The lines below are to be quoted exactly, from the first through the one that contains "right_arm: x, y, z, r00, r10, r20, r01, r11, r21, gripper".

━━━━━ Recorded data ━━━━━

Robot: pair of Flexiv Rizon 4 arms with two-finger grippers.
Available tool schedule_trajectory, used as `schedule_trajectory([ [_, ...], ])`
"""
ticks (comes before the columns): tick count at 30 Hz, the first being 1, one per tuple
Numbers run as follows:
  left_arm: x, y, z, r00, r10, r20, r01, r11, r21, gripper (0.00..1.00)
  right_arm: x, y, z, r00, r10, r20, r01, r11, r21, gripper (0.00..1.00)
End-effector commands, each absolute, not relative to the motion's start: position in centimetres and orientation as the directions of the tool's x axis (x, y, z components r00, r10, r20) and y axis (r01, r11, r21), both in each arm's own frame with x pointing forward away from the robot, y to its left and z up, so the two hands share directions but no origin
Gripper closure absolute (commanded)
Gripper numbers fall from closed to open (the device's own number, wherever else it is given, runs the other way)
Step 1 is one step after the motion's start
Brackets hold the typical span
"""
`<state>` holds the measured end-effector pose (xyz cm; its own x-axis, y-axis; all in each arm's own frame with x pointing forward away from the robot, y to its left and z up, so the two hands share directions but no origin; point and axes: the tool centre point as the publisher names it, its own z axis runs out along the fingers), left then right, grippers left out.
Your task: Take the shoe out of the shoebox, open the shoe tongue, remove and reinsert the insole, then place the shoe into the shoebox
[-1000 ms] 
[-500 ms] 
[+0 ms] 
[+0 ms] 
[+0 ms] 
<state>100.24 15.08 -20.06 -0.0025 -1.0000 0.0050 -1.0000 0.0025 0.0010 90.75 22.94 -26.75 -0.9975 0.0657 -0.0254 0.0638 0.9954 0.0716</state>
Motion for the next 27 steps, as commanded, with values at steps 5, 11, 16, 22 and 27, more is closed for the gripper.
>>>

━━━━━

### The completed task
Robot: pair of Flexiv Rizon 4 arms with two-finger grippers.
Available tool schedule_trajectory, used as `schedule_trajectory([ [_, ...], ])`
"""
ticks (comes before the columns): tick count at 30 Hz, the first being 1, one per tuple
Numbers run as follows:
  left_arm: x, y, z, r00, r10, r20, r01, r11, r21, gripper (0.00..1.00)
  right_arm: x, y, z, r00, r10, r20, r01, r11, r21, gripper (0.00..1.00)

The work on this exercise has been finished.